The output is quite long and still rather useless, for making use from this information we at least need some aggregation, but DTrace helps there, too, so let's create an aggregation variable collecting the data in a usable way:
#!/usr/sbin/dtrace -s
#pragma D option quiet
pid$target::_emalloc:entry
{
@mallocsize["emalloc"] = quantize(arg0);
}
mallocsize and
emalloc are there freely chosen identifiers. Depending on your script the output now looks something like the following:
emalloc
value ------------- Distribution ------------- count
0 | 0
1 | 83
2 |@@ 1122
4 |@@@@@@@@ 5141
8 |@@@@@@ 4032
16 |@@@@@@@@@@@@@@@@@@ 11881
32 |@@@@@@ 3694
64 |@ 806
128 | 27
256 | 66
512 | 1
1024 | 1
2048 | 1
4096 | 1
8192 | 4
16384 | 0
32768 | 1
65536 | 0
131072 | 1
262144 | 0
This tells us that the most used allocation size is between 9 and 16 bytes and the largest space allocated is somewhere between 65536 and 131072 bytes.

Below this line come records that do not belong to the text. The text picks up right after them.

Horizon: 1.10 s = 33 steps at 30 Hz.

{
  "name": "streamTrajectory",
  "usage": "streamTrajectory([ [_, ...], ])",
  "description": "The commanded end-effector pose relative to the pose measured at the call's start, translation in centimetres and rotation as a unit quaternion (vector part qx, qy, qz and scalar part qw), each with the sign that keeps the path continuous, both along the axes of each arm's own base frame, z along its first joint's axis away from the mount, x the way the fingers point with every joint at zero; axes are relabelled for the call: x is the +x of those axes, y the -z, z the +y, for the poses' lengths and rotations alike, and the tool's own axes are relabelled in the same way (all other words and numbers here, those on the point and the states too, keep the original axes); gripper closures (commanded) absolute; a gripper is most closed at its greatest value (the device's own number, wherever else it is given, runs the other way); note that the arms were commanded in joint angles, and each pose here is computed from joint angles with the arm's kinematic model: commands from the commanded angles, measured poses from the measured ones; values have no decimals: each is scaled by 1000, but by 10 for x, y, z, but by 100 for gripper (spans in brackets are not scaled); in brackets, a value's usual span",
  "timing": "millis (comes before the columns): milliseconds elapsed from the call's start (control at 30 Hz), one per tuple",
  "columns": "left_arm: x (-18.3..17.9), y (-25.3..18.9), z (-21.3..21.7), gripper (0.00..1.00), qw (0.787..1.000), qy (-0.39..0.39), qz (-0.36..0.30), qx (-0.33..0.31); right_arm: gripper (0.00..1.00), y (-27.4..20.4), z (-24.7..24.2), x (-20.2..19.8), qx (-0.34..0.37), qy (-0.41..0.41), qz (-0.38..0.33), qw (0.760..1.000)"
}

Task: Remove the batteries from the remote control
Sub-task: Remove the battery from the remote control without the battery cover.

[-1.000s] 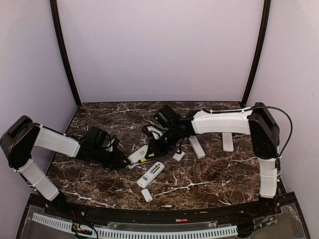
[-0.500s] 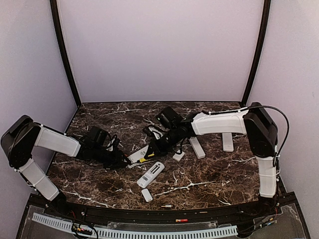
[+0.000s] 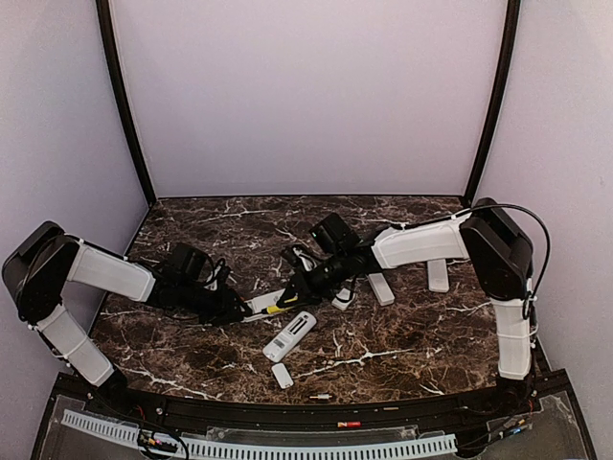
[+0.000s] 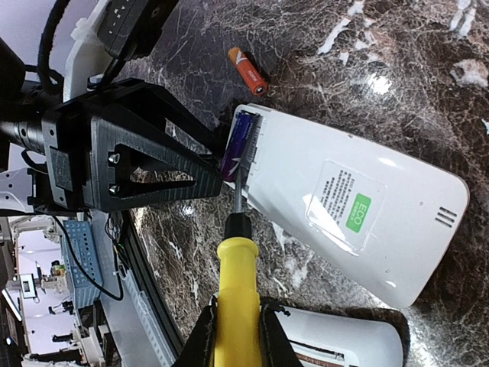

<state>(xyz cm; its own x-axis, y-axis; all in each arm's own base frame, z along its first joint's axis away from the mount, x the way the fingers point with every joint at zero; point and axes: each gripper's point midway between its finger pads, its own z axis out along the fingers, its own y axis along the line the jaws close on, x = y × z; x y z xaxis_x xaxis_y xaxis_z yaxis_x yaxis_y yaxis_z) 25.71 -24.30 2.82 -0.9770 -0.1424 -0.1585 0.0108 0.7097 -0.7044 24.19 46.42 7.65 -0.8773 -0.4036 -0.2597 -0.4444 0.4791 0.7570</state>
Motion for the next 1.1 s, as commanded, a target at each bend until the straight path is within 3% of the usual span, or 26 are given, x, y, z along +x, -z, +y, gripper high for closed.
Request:
streamTrajectory([
  [0,2,4,1,65,1000,-4,1,8,100,-2,5,1,23,15,-1,1000],
  [200,3,-5,4,65,1000,-8,-10,14,100,-15,7,12,40,37,-30,998],
  [533,5,-33,33,48,997,-34,-48,43,100,-21,12,18,56,44,-41,997],
  [1067,10,-47,46,45,996,-48,-62,43,100,-35,11,22,59,46,-67,995],
])
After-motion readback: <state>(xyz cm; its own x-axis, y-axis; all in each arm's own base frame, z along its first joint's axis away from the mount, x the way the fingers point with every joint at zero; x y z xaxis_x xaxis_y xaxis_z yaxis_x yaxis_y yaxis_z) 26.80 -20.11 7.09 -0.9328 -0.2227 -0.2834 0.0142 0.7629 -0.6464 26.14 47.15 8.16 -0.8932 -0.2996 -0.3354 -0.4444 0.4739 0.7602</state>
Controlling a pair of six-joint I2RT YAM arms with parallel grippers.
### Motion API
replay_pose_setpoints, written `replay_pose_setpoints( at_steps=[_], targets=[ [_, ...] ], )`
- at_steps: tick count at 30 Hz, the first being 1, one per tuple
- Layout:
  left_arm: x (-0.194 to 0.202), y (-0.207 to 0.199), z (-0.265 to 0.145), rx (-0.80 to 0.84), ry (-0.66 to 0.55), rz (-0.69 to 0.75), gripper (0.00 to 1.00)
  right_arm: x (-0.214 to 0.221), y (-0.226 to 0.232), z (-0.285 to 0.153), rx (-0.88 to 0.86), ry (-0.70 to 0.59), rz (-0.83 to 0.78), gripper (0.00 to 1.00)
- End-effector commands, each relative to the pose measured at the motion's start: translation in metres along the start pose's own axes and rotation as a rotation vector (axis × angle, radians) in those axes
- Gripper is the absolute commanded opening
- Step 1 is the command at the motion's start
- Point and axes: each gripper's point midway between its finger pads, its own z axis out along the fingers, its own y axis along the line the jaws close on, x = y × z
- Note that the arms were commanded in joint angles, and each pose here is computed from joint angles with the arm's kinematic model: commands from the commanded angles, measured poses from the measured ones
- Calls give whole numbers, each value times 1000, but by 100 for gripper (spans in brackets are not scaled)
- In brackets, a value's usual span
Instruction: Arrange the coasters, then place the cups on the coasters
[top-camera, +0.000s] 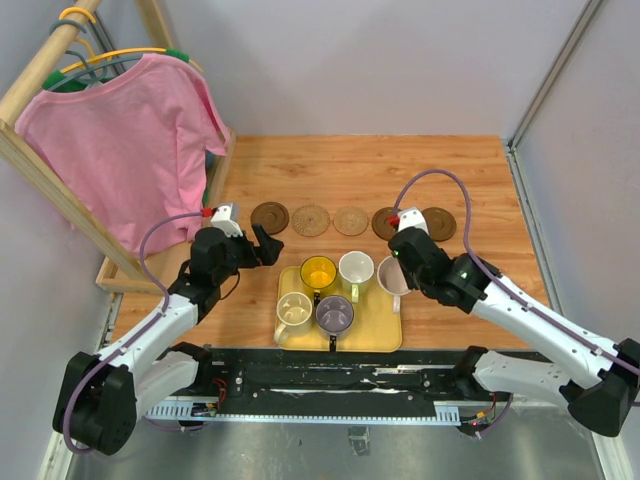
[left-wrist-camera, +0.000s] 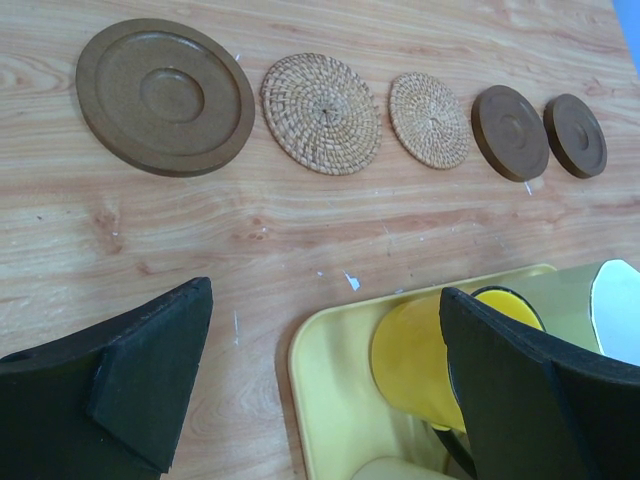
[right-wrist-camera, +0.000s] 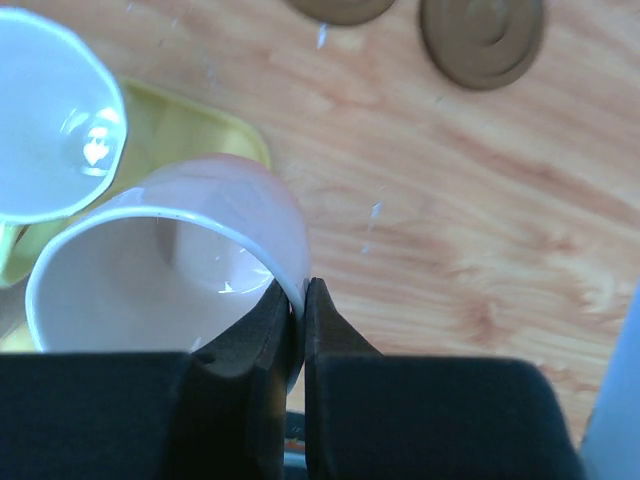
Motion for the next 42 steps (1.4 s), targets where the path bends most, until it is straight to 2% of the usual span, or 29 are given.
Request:
replay_pose_setpoints(
  at_steps=[1,7,12,20,35,39,42],
  targets=[
    [-12,-6,0,18,-52,3,100,-53,-43,-8,175,-156,-45,1],
    [-13,-7,-1,22,-55,7,100,-37,-50,7,131,-87,-38,1],
    [-9,-7,-1,23,-47,2,100,-9,-27,12,0,-2,-36,1],
    [-8,-6,-4,19,-44,-1,100,38,9,21,-153,147,57,1],
    [-4,-6,-3,26,-30,-6,100,50,60,33,-335,156,42,1],
    [-2,-7,-4,34,-28,-9,100,57,63,40,-311,185,18,6],
    [-1,-8,-5,40,-24,-12,100,56,60,41,-281,189,16,18]
  ],
)
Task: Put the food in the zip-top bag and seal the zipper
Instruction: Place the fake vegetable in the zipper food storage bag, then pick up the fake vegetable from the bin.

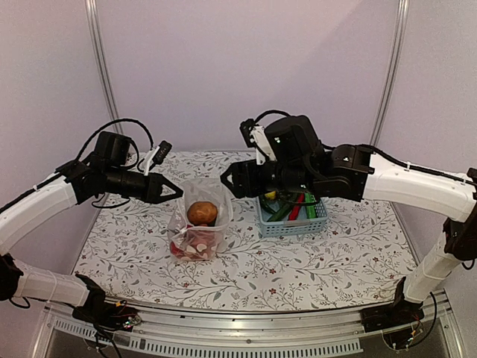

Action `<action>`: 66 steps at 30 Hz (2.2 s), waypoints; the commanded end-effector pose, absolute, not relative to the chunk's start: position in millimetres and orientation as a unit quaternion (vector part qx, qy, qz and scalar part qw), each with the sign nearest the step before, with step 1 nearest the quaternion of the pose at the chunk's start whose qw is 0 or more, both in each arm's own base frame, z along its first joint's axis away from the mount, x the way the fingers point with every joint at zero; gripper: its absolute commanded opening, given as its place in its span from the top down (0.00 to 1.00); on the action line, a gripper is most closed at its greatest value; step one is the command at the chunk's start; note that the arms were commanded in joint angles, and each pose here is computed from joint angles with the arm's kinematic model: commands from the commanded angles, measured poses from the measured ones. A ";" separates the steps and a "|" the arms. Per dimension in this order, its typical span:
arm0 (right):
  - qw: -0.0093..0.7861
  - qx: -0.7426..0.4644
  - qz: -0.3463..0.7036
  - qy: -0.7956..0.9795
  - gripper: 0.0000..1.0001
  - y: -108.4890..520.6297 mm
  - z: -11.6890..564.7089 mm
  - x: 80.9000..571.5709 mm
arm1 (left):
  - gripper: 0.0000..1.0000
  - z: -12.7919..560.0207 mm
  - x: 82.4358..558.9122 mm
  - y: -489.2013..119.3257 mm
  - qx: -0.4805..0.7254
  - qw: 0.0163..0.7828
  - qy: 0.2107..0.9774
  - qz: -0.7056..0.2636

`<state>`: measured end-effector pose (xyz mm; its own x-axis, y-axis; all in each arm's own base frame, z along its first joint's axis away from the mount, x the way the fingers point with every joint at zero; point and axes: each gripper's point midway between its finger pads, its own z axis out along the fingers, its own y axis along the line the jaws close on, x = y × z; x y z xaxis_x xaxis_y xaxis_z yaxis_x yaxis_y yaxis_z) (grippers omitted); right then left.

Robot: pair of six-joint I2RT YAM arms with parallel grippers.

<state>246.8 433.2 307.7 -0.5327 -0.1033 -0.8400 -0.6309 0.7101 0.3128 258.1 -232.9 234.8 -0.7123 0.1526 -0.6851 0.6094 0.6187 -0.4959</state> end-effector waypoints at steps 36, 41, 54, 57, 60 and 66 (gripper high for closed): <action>0.327 0.080 0.027 0.941 0.23 265.5 89.2 445.6 | 1.00 224.0 265.1 -228.4 0.214 0.302 0.856 -0.360; 0.322 0.092 0.023 0.942 0.23 266.3 74.9 462.3 | 1.00 223.5 265.3 -229.1 0.214 0.301 0.856 -0.361; 0.311 0.131 -0.013 0.941 0.21 249.4 42.5 490.1 | 1.00 221.6 265.9 -228.3 0.212 0.299 0.859 -0.358; 0.308 0.137 -0.017 0.941 0.21 246.3 34.4 493.9 | 1.00 221.7 265.8 -228.4 0.213 0.299 0.858 -0.359; 0.306 0.142 -0.021 0.941 0.21 244.1 29.4 495.6 | 1.00 221.7 266.1 -228.2 0.212 0.299 0.858 -0.358; 0.314 0.146 -0.015 0.938 0.29 244.2 37.4 499.0 | 1.00 220.3 266.5 -228.9 0.212 0.296 0.859 -0.359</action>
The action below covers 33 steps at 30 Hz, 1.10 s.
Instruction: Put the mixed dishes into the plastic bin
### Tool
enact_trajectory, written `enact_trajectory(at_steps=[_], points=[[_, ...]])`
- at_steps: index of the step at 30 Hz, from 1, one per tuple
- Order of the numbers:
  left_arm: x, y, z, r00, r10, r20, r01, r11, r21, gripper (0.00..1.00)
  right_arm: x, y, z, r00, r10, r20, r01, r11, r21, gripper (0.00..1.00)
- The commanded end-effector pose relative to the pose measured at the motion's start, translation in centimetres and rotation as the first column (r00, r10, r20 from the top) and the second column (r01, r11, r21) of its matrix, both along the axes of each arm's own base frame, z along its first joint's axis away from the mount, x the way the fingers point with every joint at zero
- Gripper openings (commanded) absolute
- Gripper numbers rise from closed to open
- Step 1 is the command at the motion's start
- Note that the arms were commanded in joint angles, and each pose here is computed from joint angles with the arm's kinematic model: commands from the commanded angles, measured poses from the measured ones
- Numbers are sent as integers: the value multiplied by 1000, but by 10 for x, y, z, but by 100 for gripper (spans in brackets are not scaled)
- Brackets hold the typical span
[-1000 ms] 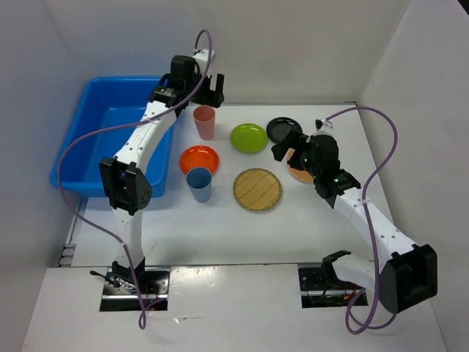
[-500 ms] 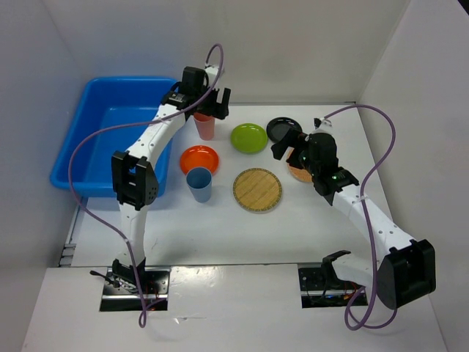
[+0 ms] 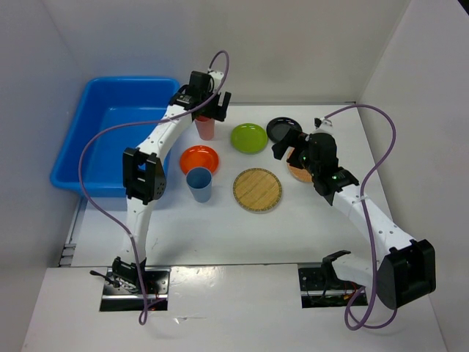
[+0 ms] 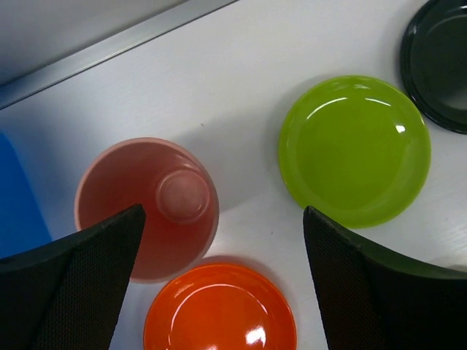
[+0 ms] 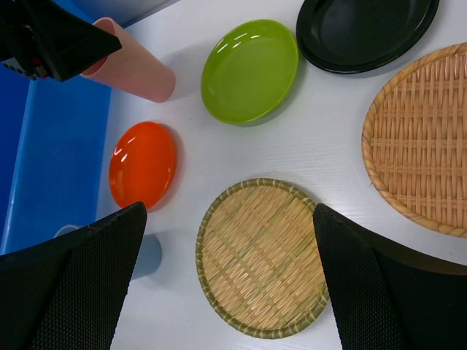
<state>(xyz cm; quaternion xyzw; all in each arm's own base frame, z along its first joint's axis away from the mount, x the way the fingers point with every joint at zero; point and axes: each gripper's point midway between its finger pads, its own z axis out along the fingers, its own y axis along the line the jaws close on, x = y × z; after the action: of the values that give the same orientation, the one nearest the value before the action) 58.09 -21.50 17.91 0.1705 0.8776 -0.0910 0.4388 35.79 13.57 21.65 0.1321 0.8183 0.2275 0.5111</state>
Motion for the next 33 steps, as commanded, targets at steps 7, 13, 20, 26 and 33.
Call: enact_trajectory(at_steps=[7,13,20,26,33], points=[[7,2,-13,1000,11,-20,-11,1000,15,89,7,-1,23,998,-20,63,21,1000,-10,99],[7,4,-23,999,19,-38,-18,999,28,77,8,-1,19,998,-20,54,21,1000,-13,99],[7,5,-23,999,20,-33,-19,999,40,54,8,-3,23,998,-29,64,30,999,-12,99],[7,6,-23,999,15,-30,-13,999,46,39,8,-3,23,998,-29,64,30,999,-12,99],[10,15,-13,998,66,-6,-65,996,66,0,9,-2,22,997,-29,73,30,1000,-9,99]])
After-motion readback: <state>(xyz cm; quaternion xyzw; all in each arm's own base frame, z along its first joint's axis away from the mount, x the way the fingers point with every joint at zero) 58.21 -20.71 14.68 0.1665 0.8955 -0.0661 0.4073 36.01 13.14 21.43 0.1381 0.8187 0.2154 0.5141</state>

For a deeper analysis we can now add a predicate to our probe so the action triggers only for that allocation. Such predicates are writing between slashes between the probe name and the action. Additionally I'm adding a ustack() call to the action, this will print the systems userspace backtrace -- which is C level, not PHP space.
#!/usr/sbin/dtrace -s
#pragma D option quiet
pid$target::_emalloc:entry
/ arg0 > 131072 /
{
printf("_emalloc(%i)\n", arg0);
ustack();
}
$ ./script4.d -c "php script.php"
emalloc(261900)
php`_emalloc
php`zend_vm_stack_new_page+0x19
php`zend_vm_stack_init+0xf
php`init_executor+0xf5
php`zend_activate+0x12
php`php_request_startup+0x7a
php`main+0xd86
php`_start+0x7d
So we see we're in the startup of PHP allocating some space on it's stack. One question now might be about the costs of an _emalloc call, one important factor there are syscalls to the operating system. As DTrace is made for utilizing the whole system that can be done quite easy using the syscall provider. Me might now use syscall:::entry as probe to be triggered on every call, but that will be quite a lot. As we're only interested in syscalls from _emalloc we'll use a thread-local variable as a flag and check that flag in the predicate condition:
#!/usr/sbin/dtrace -s
#pragma D option quiet
pid$target::_emalloc:entry
/ arg0 > 131072 /
{
self->inemalloc = 1;
}
pid$target::_emalloc:return
/ arg0 > 131072 /
{
self->inemalloc = 0;
}
syscall:::entry
/ self->inemalloc /
{
printf("%s", probefunc);
}
$ ./script4.d -c "php script.php"
brk
brk
So we're calling brk two times. brk is the syscall to "change the amount of space allocated for the calling process's data segment" which is exactly what we expect, but why is it called two times? Adding a ustack call to the syscall action can tell us where it happens, using the source this can then probably be optimized. That's left as an exercise to the interested reader.
In summary: No need to change the code and lots of information, I plan to write an additional article showing how to get interesting facts system-wide, not only for a specific process but all running ones, which is especially interesting when searching for a problem on production systems (DTrace is made to be used on productive systems!) or problems related to concurrent processes/threads.